“Bolsonaro está fazendo balbúrdia”, diz economista sobre alta do dólar e inflação, e queda da bolsa

Nesta quarta-feira, 8, após manifestações do 7 de Setembro, o Ibovespa acumulou queda de 2,75% e o dólar teve alta de 1,95%

Presidente da República, Jair Bolsonaro (sem partido) | Foto: Reprodução

Após intensa movimentação em todo o Brasil em prol do feriado de 7 de Setembro, Dia da Independência do Brasil, com manifestações anti e pró-governo, e discursos considerados antidemocráticos por parte do presidente Jair Bolsonaro (sem partido), é percebido reflexo na economia brasileira, nesta quarta-feira, 8. Além de queda na bolsa de valores, o dólar registrou alta – o que, segundo a economista Greice Guerra, colabora para o aumento da inflação e prejudica a população.

Apesar de as ações da bolsa de valores de São Paulo, a B3, terem fechado em alta de 0,80%, a 117.868 pontos, nesta segunda-feira, o Ibovespa acumulou queda de 2,75% por volta das duas horas da tarde desta quarta-feira. Já o dólar, cotado a R$ 5,2767, subiu cerca de 1,95%. Para Greice, esses valores são frutos da insegurança política e da ameaça à democracia que o Brasil está envolto com os últimos posicionamentos de Bolsonaro e seus apoiadores.
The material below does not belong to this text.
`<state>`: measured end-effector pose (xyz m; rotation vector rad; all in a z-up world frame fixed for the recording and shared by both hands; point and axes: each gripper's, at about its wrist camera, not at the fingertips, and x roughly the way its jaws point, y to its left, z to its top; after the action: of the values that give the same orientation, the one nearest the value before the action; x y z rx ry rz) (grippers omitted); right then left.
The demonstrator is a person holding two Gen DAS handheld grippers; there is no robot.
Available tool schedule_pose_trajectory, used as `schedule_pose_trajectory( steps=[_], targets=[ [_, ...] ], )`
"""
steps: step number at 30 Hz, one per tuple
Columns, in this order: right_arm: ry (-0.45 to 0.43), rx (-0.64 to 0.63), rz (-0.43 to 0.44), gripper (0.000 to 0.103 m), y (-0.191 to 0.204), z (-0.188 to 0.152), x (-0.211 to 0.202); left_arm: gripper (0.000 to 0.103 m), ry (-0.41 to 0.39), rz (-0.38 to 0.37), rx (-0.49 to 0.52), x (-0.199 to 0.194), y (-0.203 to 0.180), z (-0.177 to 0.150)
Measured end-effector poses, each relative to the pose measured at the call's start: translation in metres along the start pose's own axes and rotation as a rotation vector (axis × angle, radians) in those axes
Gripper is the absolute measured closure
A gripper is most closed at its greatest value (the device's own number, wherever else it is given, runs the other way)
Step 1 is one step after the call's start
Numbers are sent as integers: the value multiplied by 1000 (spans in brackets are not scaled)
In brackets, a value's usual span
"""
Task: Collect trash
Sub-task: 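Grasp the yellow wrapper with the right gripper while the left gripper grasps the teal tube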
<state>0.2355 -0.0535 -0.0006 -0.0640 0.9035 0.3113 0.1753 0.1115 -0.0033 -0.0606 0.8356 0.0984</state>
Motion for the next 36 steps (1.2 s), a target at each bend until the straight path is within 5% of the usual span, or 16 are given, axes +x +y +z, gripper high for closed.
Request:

“O investidor nacional e internacional têm um olhar de insegurança no Brasil e tem uma visão de golpe, de estadismo, de atos contra a democracia e insegurança jurídica, porque estamos com um presidente que causa uma crise em relação as instituições, principalmente o jurídico. Ele está declarando guerra ao STF (Supremo Tribunal Federal), aos ministros e desafiando as instituições, no entendimento do mercado. Em função disso, a bolsa cai e o dólar sobe. Porque quando a bolsa cai, o investidor se refugia na moeda forte, que é o dólar”, esclarece a economista e analista de mercado.

Tais manifestações, apesar de serem direitos garantidos pela democracia à população, para a analista de mercado, estão impactando negativamente a economia. “O presidente está fazendo balbúrdia: não está preocupado com a pandemia, não está preocupado com a economia, a inflação só aumenta, os preços só aumentam e eu não vejo como a inflação abaixar nos próximos 3 anos no Brasil. Principalmente ano que vem, que é um ano politico, e acredito que os ânimos estarão ainda mais elevados”, avalia Greice.

Outro ponto que contribui negativamente nesse cenário, de acordo com a economista, que atua na bolsa de valores, é a estagnação de reformas essenciais ao país, que se mantém paradas no Congresso Nacional, como a reforma tributária, “que avança de forma morosa”. “Essa lentidão não agrada o investidor, nem o empresário. Toda essa situação vai postergando a economia e a aprovação das reformas essenciais, que enquanto não forem aprovadas, o país não deslancha, infelizmente”, opina.

Por esse impacto no aumento do dólar e na queda da bolsa, vê-se, por consequência, uma alta na inflação, que causa um aumento em cadeia nos produtos consumidor pela população e no poder aquisitivo das famílias. “. Os alimentos sobem demais, o combustível também. Há um encarecimento da energia elétrica, que nós estamos com um aumento atrás do outro. Do gás de cozinha… Com isso, vemos o endividamento das famílias e uma demanda reprimida, ou seja, a pessoa com uma renda X não consegue comprar o que comprava com esse valor”, esclarece Greice, que também acrescenta como consequência a oneração das empresas, que para enxugar custos demitem seus funcionários e elevam o desemprego já elevado.

Segundo a Pesquisa Nacional por Amostra Domiciliar (PNAD) Contínua, divulgada pelo Instituto Brasileiro de Geografia e Estatística (IBGE), no último dia 31, Goiás registrou taxa de desemprego de 12,4% no segundo trimestre desse ano – maior porcentagem já registrada no período deste o início da série histórica, iniciada em 2012. Ao todo, são cerca de 447 mil pessoas desempregadas.

Para Greice, a atitude do presidente frente às condições em que o Brasil se encontra, no objetivo de melhorar a economia do país, deveria ser de harmonização, não de acirramento dos ânimo ou de desafio e ameaça às instituições. “Esse alvoroço que ele causa, essas “ameaças” que ele faz, desafiando a democracia, impacta de forma negativa na economia e piora a imagem do Brasil no exterior. Quando a gente olha a repercussão das falas dele na bolsa, dependendo do que ele fala, a bolsa cai imediatamente”, explica a economista.